The task >> Here are records with pictures in them. Copy all of them exactly and leave the pictures out.

Dataset extract >>
+ + + + +
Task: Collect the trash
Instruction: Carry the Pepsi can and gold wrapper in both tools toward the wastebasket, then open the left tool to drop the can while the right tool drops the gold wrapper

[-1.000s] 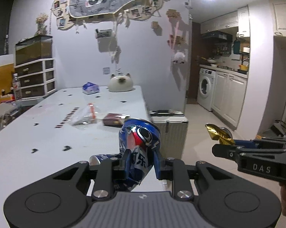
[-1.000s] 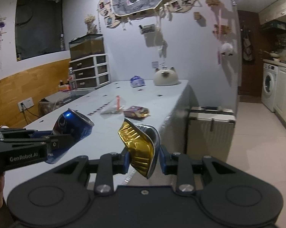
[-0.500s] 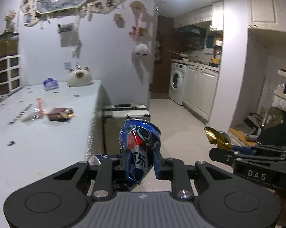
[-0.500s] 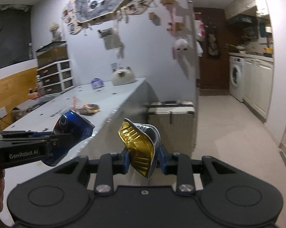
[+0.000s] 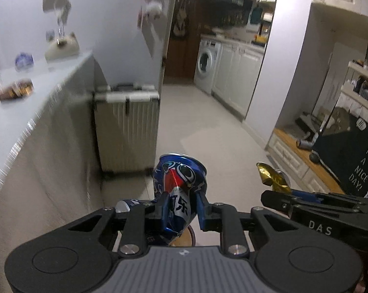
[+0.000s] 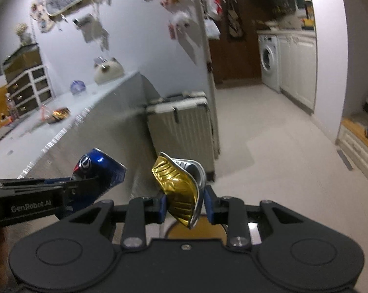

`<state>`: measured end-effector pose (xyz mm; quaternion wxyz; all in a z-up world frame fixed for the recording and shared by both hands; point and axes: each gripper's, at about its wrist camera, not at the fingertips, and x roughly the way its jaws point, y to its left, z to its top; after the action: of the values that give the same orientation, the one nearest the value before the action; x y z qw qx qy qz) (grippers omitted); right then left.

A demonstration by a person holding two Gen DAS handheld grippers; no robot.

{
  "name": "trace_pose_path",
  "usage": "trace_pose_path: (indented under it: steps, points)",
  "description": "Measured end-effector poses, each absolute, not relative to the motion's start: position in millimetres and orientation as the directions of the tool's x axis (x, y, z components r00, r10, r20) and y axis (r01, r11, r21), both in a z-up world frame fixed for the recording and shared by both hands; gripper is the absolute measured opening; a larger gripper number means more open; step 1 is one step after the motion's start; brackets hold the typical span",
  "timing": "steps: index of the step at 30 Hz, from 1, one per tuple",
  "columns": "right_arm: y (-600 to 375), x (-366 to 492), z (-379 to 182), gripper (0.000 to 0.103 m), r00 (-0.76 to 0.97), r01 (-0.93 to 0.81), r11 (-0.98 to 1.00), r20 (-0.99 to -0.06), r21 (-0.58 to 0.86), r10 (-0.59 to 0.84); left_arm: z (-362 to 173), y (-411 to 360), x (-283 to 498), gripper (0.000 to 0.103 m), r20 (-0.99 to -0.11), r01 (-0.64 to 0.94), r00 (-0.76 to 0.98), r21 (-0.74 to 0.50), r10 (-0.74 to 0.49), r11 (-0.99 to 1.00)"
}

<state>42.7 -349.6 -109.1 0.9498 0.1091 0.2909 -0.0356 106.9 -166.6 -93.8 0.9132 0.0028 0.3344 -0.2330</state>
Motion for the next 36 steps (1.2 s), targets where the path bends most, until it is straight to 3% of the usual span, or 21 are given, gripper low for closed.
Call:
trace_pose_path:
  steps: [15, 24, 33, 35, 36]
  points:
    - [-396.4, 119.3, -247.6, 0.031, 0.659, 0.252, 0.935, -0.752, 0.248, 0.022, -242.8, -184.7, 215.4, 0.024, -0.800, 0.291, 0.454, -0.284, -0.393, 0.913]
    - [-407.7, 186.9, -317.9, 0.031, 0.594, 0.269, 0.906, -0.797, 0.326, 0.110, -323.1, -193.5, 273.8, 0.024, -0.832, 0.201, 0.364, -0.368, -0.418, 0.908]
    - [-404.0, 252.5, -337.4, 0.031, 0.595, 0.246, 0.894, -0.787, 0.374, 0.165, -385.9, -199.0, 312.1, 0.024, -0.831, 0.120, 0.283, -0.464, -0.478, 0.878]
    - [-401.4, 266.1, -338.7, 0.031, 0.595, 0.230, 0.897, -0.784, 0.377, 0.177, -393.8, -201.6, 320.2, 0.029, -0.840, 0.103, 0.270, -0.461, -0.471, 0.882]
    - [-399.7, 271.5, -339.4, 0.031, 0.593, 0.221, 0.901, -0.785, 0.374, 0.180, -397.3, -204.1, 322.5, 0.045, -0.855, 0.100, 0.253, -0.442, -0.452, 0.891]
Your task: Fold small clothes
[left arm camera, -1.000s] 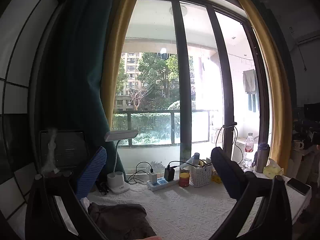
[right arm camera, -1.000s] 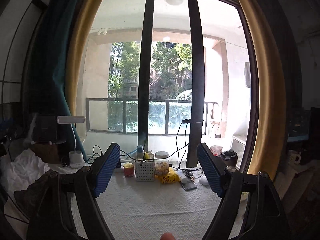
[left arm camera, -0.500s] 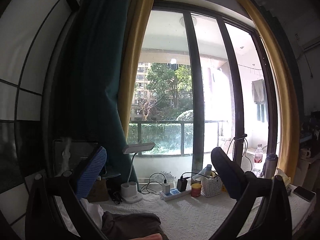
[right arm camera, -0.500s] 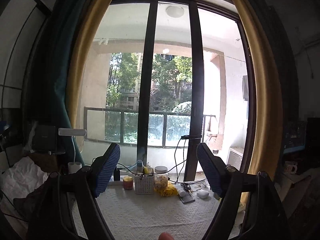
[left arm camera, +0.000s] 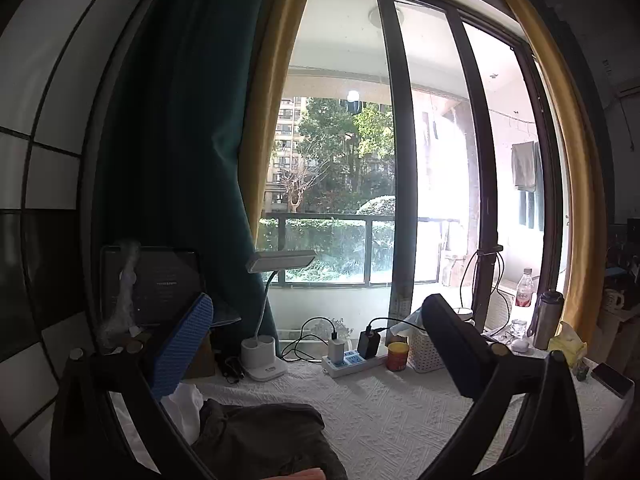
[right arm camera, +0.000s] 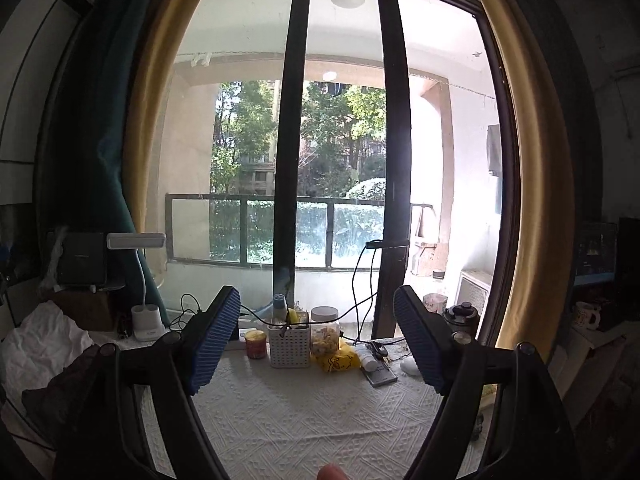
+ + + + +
Response to this task >>
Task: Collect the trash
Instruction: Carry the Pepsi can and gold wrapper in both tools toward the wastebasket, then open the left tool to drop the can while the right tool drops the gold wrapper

[-1.000s] 
[-1.000s] 
[-0.500s] 
[-0.500s] 
[+0.000s] 
[+0.000s] 

`<state>`: measured end-effector pose (xyz mm; quaternion wxyz; all in a z-up world frame fixed for the recording and shared by both hands; point and axes: each gripper's, at about its wrist camera, not at the fingertips, and x roughly the way its jaws point, y to its left, z to its top; after the action: of the values that give the same orientation, the one nearest the value before the action; x y z qw qx qy qz) (grippers omitted); right then left.

A demonstration by a person holding two Gen DAS handheld grippers; no robot.

{
  "name": "trace_pose_path",
  "usage": "trace_pose_path: (indented under it: steps, points)",
  "description": "Measured end-effector poses, each absolute, not relative to the motion's start: position in millimetres and orientation as the directions of the tool's x axis (x, y, z components r00, r10, r20) and y axis (r01, r11, r21), both in a z-up world frame fixed for the recording and shared by both hands; gripper is the absolute measured opening; a larger gripper number means more open; step 1 is one step after the motion's start; brackets hold the typical span",
  "timing": "steps: index of the step at 30 Hz, from 1, one per tuple",
  "columns": "right_arm: y (-600 to 375), x (-366 to 492), z (-379 to 182), gripper (0.000 to 0.103 m), r00 (-0.76 to 0.97), r01 (-0.93 to 0.81), r11 (-0.98 to 1.00), r20 (-0.99 to -0.06), r21 (-0.58 to 0.86), r10 (-0.59 to 0.84); left_arm: z (-362 to 173), y (-411 to 360), x (-283 to 498), gripper (0.000 to 0.103 m), r20 (-0.99 to -0.11), r01 (-0.64 to 0.94), r00 (-0.76 to 0.98), r21 (-0.74 to 0.50), r10 (-0.74 to 0.49), r11 (-0.99 to 1.00)"
}

<state>42.7 -349.6 -109.1 0.9498 0.1091 0.2909 -0.0356 106.9 -166.6 -93.8 0.9132 0.0028 0.3344 -0.2330</state>
Motion for the next 36 steps (1.2 s), targets where the path bends most, until it is straight to 3% of the usual span, or 21 are given, gripper low for closed.
Call:
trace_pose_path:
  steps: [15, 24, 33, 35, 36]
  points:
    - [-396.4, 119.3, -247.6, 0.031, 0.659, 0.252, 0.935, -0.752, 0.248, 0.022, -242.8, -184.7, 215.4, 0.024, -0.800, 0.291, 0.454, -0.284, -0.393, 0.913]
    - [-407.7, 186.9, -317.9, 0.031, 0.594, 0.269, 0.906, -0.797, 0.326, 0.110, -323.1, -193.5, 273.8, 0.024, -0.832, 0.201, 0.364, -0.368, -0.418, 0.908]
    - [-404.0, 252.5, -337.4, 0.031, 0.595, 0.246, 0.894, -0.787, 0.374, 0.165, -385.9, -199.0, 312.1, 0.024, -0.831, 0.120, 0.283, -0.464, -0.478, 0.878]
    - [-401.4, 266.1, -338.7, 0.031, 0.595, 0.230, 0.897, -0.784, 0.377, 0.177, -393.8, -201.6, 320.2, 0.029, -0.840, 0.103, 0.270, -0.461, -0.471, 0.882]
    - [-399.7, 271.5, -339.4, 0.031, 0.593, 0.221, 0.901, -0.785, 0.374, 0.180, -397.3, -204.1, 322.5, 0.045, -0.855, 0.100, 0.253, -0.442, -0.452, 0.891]
Your task: Fold small clothes
[left arm camera, -1.000s] 
[right arm camera, -1.000s] 
[left arm camera, -0.500s] 
[right arm camera, -0.500s] 
[left arm camera, +0.000s] 
[right arm camera, +0.000s] 

This answer is complete.